Having a say in things
It helps siblings feel included if they have a say in what will help them at difficult times. For example, making plans with a sibling for coping when their brother or sister has to stay in hospital.
‘We talked to her about her sister’s check up appointment. She wanted to meet the consultant and he and the nurse made a real fuss of her… She needed to be involved in something to do with her sister’s condition, we’ve had no outbursts since.’
How to include siblings
Getting to know professionals
Explain the role of professionals and carers involved in the care and support of their brother or sister. Ask older siblings if they would like to meet these professionals so that they can ask questions about the help they give. Help younger siblings make a poster with the names of each professionals and pictures of the jobs they do.
Involve siblings in therapy
Pre-school siblings love to be involved in therapy and treatment and often see this as a fun activity that they are missing out on. Ask practitioners to allow your young sibling child take part in some of the session, or try out the equipment.
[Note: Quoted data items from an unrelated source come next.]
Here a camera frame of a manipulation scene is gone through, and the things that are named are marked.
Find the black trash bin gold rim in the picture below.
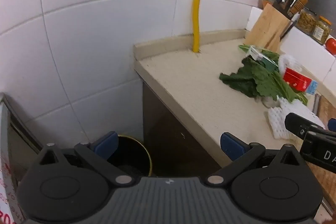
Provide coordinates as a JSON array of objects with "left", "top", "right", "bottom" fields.
[{"left": 108, "top": 135, "right": 153, "bottom": 178}]

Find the dark brown cabinet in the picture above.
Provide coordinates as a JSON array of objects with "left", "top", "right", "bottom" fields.
[{"left": 142, "top": 81, "right": 227, "bottom": 178}]

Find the light wooden knife handle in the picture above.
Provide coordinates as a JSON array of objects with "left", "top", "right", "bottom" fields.
[{"left": 289, "top": 0, "right": 308, "bottom": 17}]

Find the green leafy vegetable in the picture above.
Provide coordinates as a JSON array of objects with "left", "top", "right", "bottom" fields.
[{"left": 219, "top": 56, "right": 308, "bottom": 105}]

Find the red tomato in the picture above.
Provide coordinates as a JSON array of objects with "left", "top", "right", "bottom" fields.
[{"left": 325, "top": 37, "right": 336, "bottom": 55}]

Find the wooden knife block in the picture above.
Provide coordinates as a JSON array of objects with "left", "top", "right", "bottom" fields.
[{"left": 244, "top": 3, "right": 292, "bottom": 53}]

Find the small glass jar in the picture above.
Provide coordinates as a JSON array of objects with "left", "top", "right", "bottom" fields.
[{"left": 312, "top": 16, "right": 332, "bottom": 45}]

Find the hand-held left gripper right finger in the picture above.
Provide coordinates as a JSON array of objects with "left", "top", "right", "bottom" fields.
[{"left": 207, "top": 132, "right": 305, "bottom": 186}]

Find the large glass jar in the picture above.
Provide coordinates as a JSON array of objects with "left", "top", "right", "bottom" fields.
[{"left": 296, "top": 7, "right": 318, "bottom": 35}]

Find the dark brown knife handle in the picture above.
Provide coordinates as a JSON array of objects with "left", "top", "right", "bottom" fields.
[{"left": 285, "top": 0, "right": 297, "bottom": 13}]

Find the yellow pipe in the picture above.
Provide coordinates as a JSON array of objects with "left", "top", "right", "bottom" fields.
[{"left": 192, "top": 0, "right": 209, "bottom": 53}]

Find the red blue drink carton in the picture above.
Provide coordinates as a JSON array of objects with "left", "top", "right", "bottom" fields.
[{"left": 283, "top": 68, "right": 319, "bottom": 95}]

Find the dark green leaf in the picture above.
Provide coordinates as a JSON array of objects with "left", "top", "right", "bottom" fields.
[{"left": 238, "top": 44, "right": 280, "bottom": 65}]

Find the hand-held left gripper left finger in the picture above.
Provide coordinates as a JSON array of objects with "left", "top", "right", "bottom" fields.
[{"left": 39, "top": 132, "right": 134, "bottom": 186}]

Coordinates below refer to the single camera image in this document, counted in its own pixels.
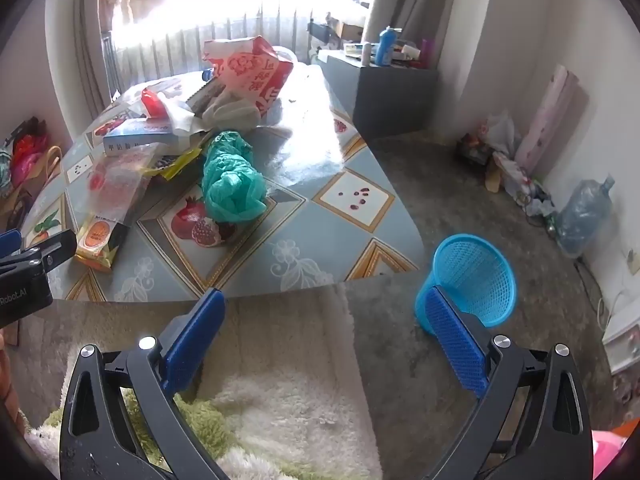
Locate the small beige carton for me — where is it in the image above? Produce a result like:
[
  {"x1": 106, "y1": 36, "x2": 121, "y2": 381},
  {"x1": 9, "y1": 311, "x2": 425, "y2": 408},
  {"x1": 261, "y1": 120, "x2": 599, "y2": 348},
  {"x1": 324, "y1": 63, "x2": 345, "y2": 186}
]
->
[{"x1": 185, "y1": 77, "x2": 226, "y2": 111}]

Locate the clear red-print plastic bag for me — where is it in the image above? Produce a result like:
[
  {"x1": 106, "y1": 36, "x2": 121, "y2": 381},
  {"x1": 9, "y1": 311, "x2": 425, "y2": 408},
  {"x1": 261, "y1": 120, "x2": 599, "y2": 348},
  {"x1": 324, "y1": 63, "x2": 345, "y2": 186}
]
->
[{"x1": 85, "y1": 142, "x2": 156, "y2": 226}]

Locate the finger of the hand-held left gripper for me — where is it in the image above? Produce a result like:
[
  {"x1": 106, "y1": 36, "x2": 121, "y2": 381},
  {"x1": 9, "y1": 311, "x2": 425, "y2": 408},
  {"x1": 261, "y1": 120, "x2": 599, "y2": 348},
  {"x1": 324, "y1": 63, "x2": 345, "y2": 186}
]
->
[
  {"x1": 0, "y1": 230, "x2": 24, "y2": 260},
  {"x1": 0, "y1": 229, "x2": 78, "y2": 277}
]

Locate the blue white medicine box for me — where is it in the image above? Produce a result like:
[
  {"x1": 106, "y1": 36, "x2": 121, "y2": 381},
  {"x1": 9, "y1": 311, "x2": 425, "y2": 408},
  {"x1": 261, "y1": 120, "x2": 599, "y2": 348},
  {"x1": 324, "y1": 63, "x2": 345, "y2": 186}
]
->
[{"x1": 102, "y1": 117, "x2": 206, "y2": 157}]

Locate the red plastic wrapper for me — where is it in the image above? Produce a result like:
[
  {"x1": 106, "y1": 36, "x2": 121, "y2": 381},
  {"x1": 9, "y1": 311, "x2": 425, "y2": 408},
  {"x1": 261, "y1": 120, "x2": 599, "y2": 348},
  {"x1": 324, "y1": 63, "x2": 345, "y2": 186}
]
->
[{"x1": 141, "y1": 87, "x2": 166, "y2": 118}]

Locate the cream shaggy rug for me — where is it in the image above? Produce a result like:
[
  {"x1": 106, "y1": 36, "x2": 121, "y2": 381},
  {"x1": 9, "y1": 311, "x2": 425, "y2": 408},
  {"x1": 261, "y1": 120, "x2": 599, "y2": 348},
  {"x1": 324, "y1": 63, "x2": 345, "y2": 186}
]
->
[{"x1": 25, "y1": 285, "x2": 386, "y2": 480}]

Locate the blue mesh basket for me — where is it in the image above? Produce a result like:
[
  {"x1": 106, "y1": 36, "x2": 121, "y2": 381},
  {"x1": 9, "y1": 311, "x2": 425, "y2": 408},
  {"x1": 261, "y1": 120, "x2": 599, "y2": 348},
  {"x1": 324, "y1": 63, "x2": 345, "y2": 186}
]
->
[{"x1": 415, "y1": 233, "x2": 517, "y2": 335}]

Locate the pink plastic object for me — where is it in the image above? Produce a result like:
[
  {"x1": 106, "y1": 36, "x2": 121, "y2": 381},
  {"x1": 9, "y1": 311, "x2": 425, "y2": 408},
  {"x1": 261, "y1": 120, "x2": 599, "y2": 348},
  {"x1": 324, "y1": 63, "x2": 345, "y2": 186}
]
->
[{"x1": 592, "y1": 430, "x2": 626, "y2": 480}]

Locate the white tissue paper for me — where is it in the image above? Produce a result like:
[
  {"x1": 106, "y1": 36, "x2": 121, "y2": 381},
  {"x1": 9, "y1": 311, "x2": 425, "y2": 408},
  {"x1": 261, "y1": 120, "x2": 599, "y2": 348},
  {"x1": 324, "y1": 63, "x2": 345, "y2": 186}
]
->
[{"x1": 160, "y1": 97, "x2": 201, "y2": 138}]

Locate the fruit pattern table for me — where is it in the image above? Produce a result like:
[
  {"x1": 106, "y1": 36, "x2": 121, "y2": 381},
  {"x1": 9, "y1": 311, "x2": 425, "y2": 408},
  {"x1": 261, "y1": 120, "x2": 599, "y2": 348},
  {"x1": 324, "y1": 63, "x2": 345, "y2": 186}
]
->
[{"x1": 20, "y1": 62, "x2": 426, "y2": 303}]

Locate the gold foil snack packet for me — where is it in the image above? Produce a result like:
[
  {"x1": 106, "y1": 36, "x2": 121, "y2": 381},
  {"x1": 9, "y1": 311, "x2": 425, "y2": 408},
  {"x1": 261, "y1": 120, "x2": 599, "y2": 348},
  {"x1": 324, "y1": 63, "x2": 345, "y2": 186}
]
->
[{"x1": 75, "y1": 210, "x2": 132, "y2": 273}]

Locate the black bag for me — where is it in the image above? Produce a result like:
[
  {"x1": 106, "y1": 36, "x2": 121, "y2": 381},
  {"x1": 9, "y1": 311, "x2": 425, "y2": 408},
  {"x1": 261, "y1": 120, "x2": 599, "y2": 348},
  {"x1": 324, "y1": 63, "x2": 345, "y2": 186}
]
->
[{"x1": 307, "y1": 19, "x2": 335, "y2": 63}]

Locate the grey cabinet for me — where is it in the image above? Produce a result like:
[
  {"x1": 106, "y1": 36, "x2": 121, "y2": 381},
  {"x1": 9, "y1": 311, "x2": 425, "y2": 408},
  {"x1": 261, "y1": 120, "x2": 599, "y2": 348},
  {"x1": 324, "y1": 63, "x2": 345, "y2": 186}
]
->
[{"x1": 317, "y1": 50, "x2": 440, "y2": 138}]

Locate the green fluffy cloth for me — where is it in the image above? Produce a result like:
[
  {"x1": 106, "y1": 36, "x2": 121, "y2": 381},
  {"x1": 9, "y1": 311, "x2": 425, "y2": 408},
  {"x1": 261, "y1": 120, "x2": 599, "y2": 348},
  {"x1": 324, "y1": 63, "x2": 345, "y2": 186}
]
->
[{"x1": 45, "y1": 392, "x2": 223, "y2": 480}]

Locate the pile of colourful bags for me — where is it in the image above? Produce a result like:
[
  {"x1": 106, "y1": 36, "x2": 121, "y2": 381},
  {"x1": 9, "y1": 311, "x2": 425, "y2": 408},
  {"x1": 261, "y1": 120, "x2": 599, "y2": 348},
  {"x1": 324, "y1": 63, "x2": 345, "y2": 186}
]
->
[{"x1": 0, "y1": 117, "x2": 63, "y2": 231}]

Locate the green plastic bag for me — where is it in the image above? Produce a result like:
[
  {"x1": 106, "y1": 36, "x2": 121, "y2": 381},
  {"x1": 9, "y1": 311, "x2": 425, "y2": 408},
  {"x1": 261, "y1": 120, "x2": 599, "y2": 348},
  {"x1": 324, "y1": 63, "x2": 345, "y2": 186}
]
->
[{"x1": 201, "y1": 130, "x2": 268, "y2": 224}]

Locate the white crumpled plastic bag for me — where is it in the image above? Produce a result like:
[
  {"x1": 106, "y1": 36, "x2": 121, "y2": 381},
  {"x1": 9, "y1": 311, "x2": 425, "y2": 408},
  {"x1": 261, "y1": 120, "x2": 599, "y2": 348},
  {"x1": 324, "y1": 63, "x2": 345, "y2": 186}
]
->
[{"x1": 200, "y1": 91, "x2": 263, "y2": 131}]

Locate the cardboard box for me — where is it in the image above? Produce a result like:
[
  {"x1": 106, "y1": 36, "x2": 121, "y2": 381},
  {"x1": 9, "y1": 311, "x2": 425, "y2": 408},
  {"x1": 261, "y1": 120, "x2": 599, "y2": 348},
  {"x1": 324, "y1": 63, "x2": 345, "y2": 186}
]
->
[{"x1": 325, "y1": 12, "x2": 371, "y2": 42}]

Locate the white plastic box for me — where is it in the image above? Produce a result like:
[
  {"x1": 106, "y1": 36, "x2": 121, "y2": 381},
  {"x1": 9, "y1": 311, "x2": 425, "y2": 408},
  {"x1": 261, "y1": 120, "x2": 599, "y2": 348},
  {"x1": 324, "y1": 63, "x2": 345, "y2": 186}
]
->
[{"x1": 602, "y1": 310, "x2": 640, "y2": 376}]

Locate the blue bottle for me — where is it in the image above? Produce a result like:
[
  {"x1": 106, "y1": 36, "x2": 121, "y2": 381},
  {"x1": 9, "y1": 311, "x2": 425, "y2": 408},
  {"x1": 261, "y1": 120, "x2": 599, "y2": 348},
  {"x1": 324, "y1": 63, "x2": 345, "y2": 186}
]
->
[{"x1": 376, "y1": 26, "x2": 403, "y2": 67}]

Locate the pile of floor clutter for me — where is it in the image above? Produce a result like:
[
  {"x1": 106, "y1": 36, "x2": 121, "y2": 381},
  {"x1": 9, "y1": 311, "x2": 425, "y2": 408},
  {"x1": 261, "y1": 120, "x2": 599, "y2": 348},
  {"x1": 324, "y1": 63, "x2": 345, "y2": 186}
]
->
[{"x1": 457, "y1": 132, "x2": 556, "y2": 216}]

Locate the pink floral long box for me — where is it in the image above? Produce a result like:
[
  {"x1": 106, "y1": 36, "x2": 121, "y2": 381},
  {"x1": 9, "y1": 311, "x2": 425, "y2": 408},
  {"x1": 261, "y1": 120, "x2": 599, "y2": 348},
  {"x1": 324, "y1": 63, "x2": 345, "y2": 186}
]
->
[{"x1": 515, "y1": 64, "x2": 591, "y2": 173}]

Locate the red white paper bag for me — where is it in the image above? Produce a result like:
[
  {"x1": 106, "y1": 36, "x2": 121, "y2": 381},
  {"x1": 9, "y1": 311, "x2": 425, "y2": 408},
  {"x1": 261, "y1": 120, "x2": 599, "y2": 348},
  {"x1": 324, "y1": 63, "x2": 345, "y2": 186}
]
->
[{"x1": 202, "y1": 36, "x2": 295, "y2": 116}]

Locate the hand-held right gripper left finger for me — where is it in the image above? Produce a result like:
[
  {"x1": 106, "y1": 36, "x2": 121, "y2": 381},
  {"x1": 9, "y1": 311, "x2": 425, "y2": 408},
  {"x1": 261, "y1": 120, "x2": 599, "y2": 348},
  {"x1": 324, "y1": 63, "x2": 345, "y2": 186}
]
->
[{"x1": 59, "y1": 287, "x2": 231, "y2": 480}]

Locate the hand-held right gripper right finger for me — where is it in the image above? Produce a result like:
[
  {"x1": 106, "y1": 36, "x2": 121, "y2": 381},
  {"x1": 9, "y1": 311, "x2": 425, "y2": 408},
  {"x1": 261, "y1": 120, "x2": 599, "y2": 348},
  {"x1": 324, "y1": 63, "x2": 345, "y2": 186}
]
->
[{"x1": 415, "y1": 285, "x2": 594, "y2": 480}]

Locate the large clear water jug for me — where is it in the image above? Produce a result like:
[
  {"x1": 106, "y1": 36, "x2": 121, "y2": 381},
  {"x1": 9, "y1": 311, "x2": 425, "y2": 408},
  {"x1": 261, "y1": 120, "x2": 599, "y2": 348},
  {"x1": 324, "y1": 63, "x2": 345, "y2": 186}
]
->
[{"x1": 555, "y1": 175, "x2": 616, "y2": 258}]

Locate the metal window railing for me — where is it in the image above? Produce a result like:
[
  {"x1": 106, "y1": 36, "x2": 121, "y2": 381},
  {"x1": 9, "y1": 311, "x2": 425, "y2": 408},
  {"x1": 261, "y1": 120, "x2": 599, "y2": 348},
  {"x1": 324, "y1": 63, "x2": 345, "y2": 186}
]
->
[{"x1": 105, "y1": 5, "x2": 321, "y2": 101}]

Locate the white plastic shopping bag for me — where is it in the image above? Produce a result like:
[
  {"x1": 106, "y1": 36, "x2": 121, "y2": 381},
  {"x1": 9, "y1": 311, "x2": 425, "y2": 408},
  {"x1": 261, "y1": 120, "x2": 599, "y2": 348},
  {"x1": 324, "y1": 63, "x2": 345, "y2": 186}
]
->
[{"x1": 477, "y1": 110, "x2": 518, "y2": 158}]

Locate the yellow snack packet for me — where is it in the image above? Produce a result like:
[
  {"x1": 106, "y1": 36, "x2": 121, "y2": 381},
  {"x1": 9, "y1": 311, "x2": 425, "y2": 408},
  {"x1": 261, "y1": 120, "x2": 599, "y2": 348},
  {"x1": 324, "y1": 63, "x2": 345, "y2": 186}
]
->
[{"x1": 150, "y1": 147, "x2": 206, "y2": 181}]
Include siblings in meetings
Ask professionals to make some of their home visits when your sibling child is back from school. Include older teenage and adult siblings in practitioners’ meetings and reviews about their brother or sister. Where appropriate, ask siblings if they would like to speak on behalf of their brother or sister. Also, ask siblings their views and ideas on how things could be improved for their family.
Plan together with siblings
Make a plan together for hospital stays. Planning ahead with siblings helps them to know what will happen and when. For example, whom they will stay with, when they will see you and when they can visit their brother or sister.
Talking about the future
As a parent one of the hardest things to think about is what is going to happen in the future. This is particularly the case if your child who is disabled or has additional needs requires a lot of support and care from others. Siblings from the teenage years onwards, begin wondering who will support their brother or sister if their parents are not able to. You can support your sibling child by talking about the future and by making plans for what will happen.
- Start talking about the future from when your sibling child goes to secondary school, or earlier if they ask about it.
- Tell siblings about the type of support that is available for young people and adults who are disabled to help them lead ordinary lives – work and leisure opportunities, care and support from paid carers, being able to live in their own home…
- Let siblings know that they have choice about how much they want to be involved in supporting their brother or sister in the future.
- Let siblings know that it will be OK for them to live away from home to work, go to university, or to travel.
- Young siblings often tell parents that they will look after their brother or sister in the future. Let them know that this is a decision to make as an adult and that it will be OK for them to change their mind about this when they are older.
- Make a draft plan together as a family with everyone involved. Talk about where your young person who is disabled or has additional needs will live, what work or activities they may be doing, and who will be supporting them. Write it down and review it once a year. Siblings worry less about the future when they know that parents have made a plan – even if it is not perfect.
- Encourage your young person who is disabled or has additional needs to become more independent each year, with some of their care and support coming from people who are not family. This will help siblings and their brothers and sisters who are disabled or who have additional needs gain experience of care and support being provided by others.
- Involve teenage and young adult siblings in discussions with professionals about care and support in the future.
- Inform young adult siblings about things such as mental capacity, adult social care assessments, and personal budgets.